WORK TO BE COMPLETED:
Write out each line below precisely, passing over the pictures.

===== INFORMATION SHOWN =====

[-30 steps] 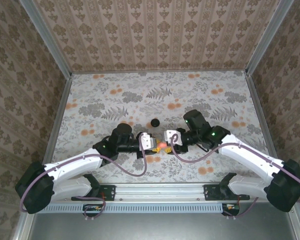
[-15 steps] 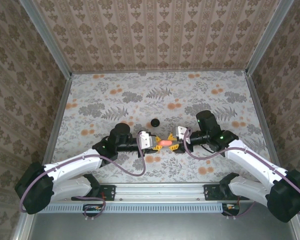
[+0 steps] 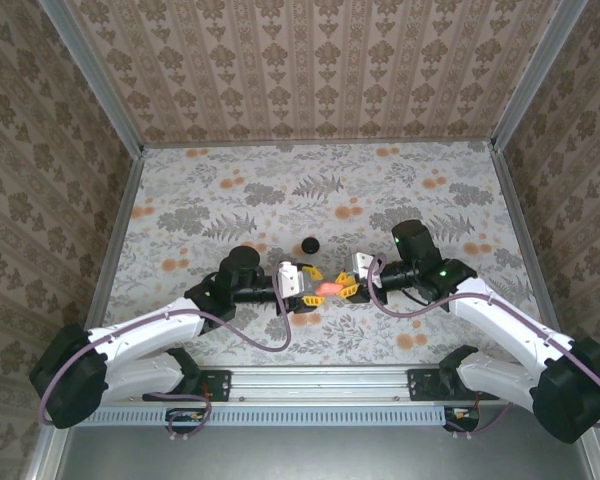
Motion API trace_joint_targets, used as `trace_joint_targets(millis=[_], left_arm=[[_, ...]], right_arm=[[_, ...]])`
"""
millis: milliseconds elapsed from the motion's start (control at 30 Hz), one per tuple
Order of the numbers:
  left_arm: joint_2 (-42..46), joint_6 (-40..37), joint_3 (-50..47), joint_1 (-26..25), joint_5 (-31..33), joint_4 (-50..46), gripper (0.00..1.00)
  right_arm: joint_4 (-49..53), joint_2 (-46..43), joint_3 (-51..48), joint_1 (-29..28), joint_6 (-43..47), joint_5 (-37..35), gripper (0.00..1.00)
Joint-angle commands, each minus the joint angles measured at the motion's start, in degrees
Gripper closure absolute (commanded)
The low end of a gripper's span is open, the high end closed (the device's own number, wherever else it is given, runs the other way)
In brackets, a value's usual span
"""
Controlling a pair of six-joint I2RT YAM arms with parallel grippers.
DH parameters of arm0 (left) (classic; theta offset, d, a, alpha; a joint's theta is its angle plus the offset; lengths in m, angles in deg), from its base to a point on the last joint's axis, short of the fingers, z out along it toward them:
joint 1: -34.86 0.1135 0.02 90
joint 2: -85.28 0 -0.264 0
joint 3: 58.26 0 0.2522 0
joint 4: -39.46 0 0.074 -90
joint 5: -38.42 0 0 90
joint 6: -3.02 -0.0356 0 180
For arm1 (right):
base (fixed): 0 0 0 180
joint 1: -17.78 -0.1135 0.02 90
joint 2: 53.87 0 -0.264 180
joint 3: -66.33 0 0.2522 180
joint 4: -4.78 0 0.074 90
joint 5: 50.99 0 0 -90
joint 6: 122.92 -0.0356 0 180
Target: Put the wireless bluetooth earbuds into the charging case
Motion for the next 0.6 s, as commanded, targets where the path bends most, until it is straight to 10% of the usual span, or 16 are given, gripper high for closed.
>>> trace_joint_targets(millis=[0, 567], left_arm=[[-0.61, -0.09, 0.90, 0.27, -0.48, -0.57, 0.52], [-1.64, -0.10, 1.81, 0.06, -1.43, -0.62, 0.57]], right_arm=[[3.67, 0.39, 2.83, -1.15, 2.76, -2.00, 0.81], [2.18, 0.99, 3.82, -2.71, 2.25, -4.33, 0.81]])
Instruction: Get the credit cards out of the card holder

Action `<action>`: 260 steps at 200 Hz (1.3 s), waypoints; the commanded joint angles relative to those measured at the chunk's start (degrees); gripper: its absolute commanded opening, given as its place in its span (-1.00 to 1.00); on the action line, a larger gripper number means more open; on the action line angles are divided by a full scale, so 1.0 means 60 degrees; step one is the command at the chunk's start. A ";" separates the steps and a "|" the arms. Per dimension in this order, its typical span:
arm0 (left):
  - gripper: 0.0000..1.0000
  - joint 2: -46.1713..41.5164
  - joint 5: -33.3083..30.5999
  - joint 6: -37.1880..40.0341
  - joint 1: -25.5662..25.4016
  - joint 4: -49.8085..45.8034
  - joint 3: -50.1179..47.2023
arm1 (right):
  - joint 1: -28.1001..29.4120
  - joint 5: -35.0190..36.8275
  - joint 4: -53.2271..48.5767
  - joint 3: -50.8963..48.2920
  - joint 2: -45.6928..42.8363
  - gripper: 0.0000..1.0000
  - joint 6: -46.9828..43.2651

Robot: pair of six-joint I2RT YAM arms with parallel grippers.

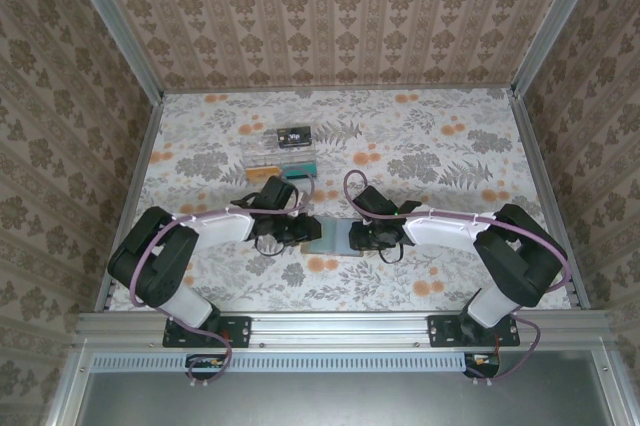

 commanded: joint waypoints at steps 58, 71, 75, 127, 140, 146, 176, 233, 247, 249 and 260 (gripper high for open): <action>-0.26 0.0542 0.1024 0.0288 -0.0522 0.0559 0.1047 | 0.0090 0.0050 0.0020 -0.0161 0.0143 -0.38 0.0292; -0.26 0.0790 0.1072 0.0354 -0.0647 0.0489 0.1377 | 0.0083 0.0119 0.0059 -0.0236 -0.0061 -0.37 0.0369; -0.26 0.0880 0.1211 0.0375 -0.0684 0.0473 0.1462 | 0.0062 0.0167 0.0056 -0.0253 -0.0129 -0.37 0.0381; -0.23 0.0962 0.1322 0.0526 -0.0809 0.0159 0.1652 | -0.0199 0.0770 -0.0278 -0.0468 -0.1346 -0.28 0.0520; -0.23 0.0731 0.1204 0.0501 -0.0693 0.0125 0.1506 | -0.0260 0.0757 -0.0294 -0.0456 -0.1574 -0.27 0.0520; -0.23 0.0606 0.1204 0.0477 -0.0643 0.0127 0.1419 | -0.0264 0.0785 -0.0332 -0.0421 -0.1658 -0.27 0.0518; -0.28 -0.0132 0.0770 0.0633 -0.0175 -0.0291 0.0993 | -0.0274 0.0326 -0.0031 -0.0238 -0.1775 -0.27 0.0422; -0.94 -0.0549 0.0390 0.1044 0.0897 -0.0909 0.0154 | -0.0051 -0.1360 0.1194 0.0403 -0.0714 -0.39 0.0738; -0.95 -0.0361 0.0441 0.1107 0.0898 -0.0855 0.0174 | -0.0053 -0.1687 0.1540 0.0469 -0.0362 -0.43 0.0917; -0.96 -0.0327 0.0460 0.1114 0.0898 -0.0849 0.0168 | -0.0047 -0.1718 0.1575 0.0483 -0.0319 -0.43 0.0945; -0.98 -0.0127 0.0514 0.1120 0.0898 -0.0747 0.0191 | -0.0047 -0.1989 0.1768 0.0561 -0.0015 -0.47 0.1065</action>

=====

TASK RESPONSE:
[-30 steps] 
[-15 steps] 
[+0 steps] 
Motion API trace_joint_targets, used as `trace_joint_targets(millis=[_], left_arm=[[_, ...]], right_arm=[[_, ...]])`
"""
millis: milliseconds elapsed from the motion's start (control at 30 Hz), one per tuple
Order of the numbers:
  left_arm: joint_2 (-42..46), joint_6 (-40..37), joint_3 (-50..47), joint_1 (-26..25), joint_5 (-31..33), joint_4 (-50..46), gripper (0.00..1.00)
  right_arm: joint_4 (-49..53), joint_2 (-46..43), joint_3 (-51..48), joint_1 (-29..28), joint_6 (-43..47), joint_5 (-37..35), gripper (0.00..1.00)
Joint-angle commands, each minus the joint angles measured at the motion's start, in degrees
Gripper closure absolute (commanded)
The low end of a gripper's span is open, the high end closed (the device's own number, wherever else it is given, runs the other way)
In brackets, a value's usual span
"""
Controlling a pair of six-joint I2RT YAM arms with parallel grippers.
DH parameters of arm0 (left) (classic; theta offset, d, a, alpha; a joint's theta is its angle plus the offset; lengths in m, angles in deg), from its base to a point on the last joint's axis, short of the fingers, z out along it toward them:
joint 1: -34.86 0.1135 0.02 90
joint 2: -85.28 0 -0.264 0
joint 3: 58.26 0 0.2522 0
joint 4: -39.46 0 0.074 -90
joint 5: -38.42 0 0 90
joint 6: -3.02 -0.0356 0 180
For arm1 (right):
base (fixed): 0 0 0 180
joint 1: -17.78 -0.1135 0.02 90
joint 2: 53.87 0 -0.264 180
joint 3: -66.33 0 0.2522 180
joint 4: -4.78 0 0.074 90
joint 5: 50.99 0 0 -90
joint 6: 122.92 -0.0356 0 180
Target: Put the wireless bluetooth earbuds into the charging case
Motion for the next 0.6 s, as commanded, targets where the path bends most, until it is straight to 10% of the usual span, or 16 are given, gripper high for closed.
>>> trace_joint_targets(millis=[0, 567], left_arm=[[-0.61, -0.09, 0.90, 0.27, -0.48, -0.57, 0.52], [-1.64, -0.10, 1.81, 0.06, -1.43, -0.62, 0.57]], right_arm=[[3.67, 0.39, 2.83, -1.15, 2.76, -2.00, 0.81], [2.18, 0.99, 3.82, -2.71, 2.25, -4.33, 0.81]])
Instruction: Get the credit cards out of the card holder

Action `<action>`: 260 steps at 200 Hz (1.3 s), waypoints; the commanded joint angles relative to those measured at the chunk's start (degrees); gripper: its absolute commanded opening, given as its place in its span (-1.00 to 1.00); on the action line, a larger gripper number means more open; on the action line angles are divided by a full scale, so 1.0 means 60 degrees; step one is the command at the chunk's start. A ";" separates the steps and a "|" the arms. Per dimension in this order, its typical span:
arm0 (left):
  - gripper: 0.0000..1.0000
  - joint 2: -46.1713..41.5164
  - joint 5: -33.3083..30.5999
  - joint 6: -37.1880..40.0341
  - joint 1: -25.5662..25.4016
  - joint 4: -49.8085..45.8034
  - joint 3: -50.1179..47.2023
arm1 (right):
  - joint 1: -28.1001..29.4120
  - joint 5: -35.0190..36.8275
  - joint 4: -53.2271..48.5767
  - joint 3: -50.8963..48.2920
  - joint 2: -45.6928..42.8363
  - gripper: 0.0000..1.0000
  - joint 6: -46.9828..43.2651

Robot: pair of six-joint I2RT YAM arms with parallel grippers.


 commanded: joint waypoints at steps 58, 71, 75, 127, 140, 146, 176, 233, 247, 249 and 260 (gripper high for open): <action>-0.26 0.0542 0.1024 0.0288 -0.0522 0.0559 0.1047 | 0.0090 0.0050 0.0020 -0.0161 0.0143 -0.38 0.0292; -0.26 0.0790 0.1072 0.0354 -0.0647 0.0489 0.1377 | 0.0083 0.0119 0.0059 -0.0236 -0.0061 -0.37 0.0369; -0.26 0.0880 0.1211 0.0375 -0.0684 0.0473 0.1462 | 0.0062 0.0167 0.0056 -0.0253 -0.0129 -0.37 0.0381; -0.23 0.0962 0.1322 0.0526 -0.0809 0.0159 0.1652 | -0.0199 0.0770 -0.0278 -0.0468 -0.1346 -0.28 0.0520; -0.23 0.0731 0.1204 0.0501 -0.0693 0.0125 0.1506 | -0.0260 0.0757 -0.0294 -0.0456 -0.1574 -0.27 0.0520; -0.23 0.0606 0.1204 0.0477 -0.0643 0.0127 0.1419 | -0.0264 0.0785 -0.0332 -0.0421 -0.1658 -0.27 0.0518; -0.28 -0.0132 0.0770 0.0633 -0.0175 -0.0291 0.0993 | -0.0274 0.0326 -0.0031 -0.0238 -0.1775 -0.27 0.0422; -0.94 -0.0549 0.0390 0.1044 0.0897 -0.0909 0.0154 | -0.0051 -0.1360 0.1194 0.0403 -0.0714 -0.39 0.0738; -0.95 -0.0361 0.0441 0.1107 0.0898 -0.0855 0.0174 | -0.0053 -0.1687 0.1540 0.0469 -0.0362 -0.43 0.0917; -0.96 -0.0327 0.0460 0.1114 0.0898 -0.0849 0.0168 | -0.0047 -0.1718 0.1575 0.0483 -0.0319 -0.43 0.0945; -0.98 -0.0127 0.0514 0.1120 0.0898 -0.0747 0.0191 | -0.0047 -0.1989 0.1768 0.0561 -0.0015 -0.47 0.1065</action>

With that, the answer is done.